Platz 9: Aus der Mitte entspringt ein Fluss von Robert Redford

Noch mehr Bilder zum Verlieben!

Das Wichtigste vorweg: Aus der Mitte entspringt ein Fluss ist ein sträflich vernachlässigter Film und leider bei weitem nicht so populär wie er es, gemessen an seinen zahlreichen Qualitäten, eigentlich verdient hätte. Dabei ist die Handlung dieses poetisch bebilderten Dramas im Grunde recht simpel, was aber keinesfalls bedeuten soll, sie wäre langweilig oder gar uninteressant. Ganz im Gegenteil: Liegt nicht gerade im Simplen eine gewisse Schönheit? Davon bin ich fest überzeugt. Und kaum ein Regisseur bekräftigt dies auf eine bezauberndere Art als Robert Redford mit Aus der Mitte entspringt ein Fluss.

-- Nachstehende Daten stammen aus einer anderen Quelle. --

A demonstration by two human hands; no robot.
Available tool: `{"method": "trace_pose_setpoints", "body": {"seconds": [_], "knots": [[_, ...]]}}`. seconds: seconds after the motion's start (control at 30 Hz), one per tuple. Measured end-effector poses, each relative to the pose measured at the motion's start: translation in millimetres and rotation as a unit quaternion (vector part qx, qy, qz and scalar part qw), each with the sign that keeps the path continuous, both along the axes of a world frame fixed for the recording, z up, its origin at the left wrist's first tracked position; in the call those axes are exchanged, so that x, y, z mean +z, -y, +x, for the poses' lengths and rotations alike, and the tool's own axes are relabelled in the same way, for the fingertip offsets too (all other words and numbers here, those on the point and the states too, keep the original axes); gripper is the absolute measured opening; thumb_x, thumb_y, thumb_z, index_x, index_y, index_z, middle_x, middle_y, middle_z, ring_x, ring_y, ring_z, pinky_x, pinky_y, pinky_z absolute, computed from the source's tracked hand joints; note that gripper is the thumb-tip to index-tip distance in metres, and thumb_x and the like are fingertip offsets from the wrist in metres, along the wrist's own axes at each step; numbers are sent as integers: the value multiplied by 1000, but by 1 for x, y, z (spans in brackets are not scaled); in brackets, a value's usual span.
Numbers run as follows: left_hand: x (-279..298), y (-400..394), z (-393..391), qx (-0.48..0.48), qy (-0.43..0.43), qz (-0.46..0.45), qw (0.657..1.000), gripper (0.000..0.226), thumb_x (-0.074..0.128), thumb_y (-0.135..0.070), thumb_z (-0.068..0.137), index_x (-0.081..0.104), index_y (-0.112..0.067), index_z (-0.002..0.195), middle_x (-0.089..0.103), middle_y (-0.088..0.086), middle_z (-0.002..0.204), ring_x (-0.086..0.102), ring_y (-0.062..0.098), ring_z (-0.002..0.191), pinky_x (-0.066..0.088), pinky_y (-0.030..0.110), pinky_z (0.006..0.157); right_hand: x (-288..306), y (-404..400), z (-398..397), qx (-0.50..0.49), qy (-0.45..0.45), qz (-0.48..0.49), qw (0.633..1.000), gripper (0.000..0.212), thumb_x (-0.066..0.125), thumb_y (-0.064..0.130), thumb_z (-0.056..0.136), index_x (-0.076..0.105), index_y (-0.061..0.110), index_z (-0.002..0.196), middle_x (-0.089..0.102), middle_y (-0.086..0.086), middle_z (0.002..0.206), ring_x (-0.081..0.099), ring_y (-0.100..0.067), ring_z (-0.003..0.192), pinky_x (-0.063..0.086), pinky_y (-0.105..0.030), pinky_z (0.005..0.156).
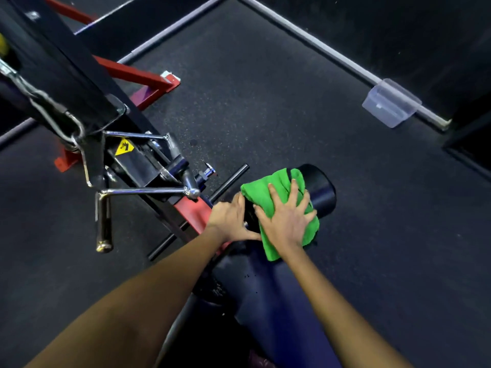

Aus der Mitte entspringt ein Fluss berichtet von Ausschnitten einer Geschichte, wie sie das Leben selbst nicht schöner schreiben könnte. Erzählt in Rückblendenform, wird bereits von Anfang an ersichtlich, dass es hier weniger um die Exposition eines anspruchsvollen Plots als vielmehr um das Erleben verschiedener Erinnerungsfragmente aus der Kindheit sowie dem Erwachsenenalter des Protagonisten geht. Und so entfaltet Aus der Mitte entspringt ein Fluss rasch eine fast hypnotische Sogwirkung, gespickt mit vielen herzerwärmenden, aber nicht minder zahllosen herzzerreißenden Momenten, unterlegt mit einer großen Menge an Wertschätzung für das Leben. Spätestens der melancholische Schlussakkord und das abschließende Zitat dürften lange Zeit ins Gedächtnis verweilen und einigen Anstoß zur Reflektion bieten. Denn gleich einem Fluss ist auch dieser Film ein Spiegel, in dem sich wohl beinahe jeder Mensch zu einem Teil selbst wiederfinden kann, wenn er es denn versucht. Aber Obacht: Wie ein Fluss verfließt auch das Leben so schnell, dass man nie früh genug beginnen kann, sich mit seinem eigenen Spiegelbild auseinanderzusetzen.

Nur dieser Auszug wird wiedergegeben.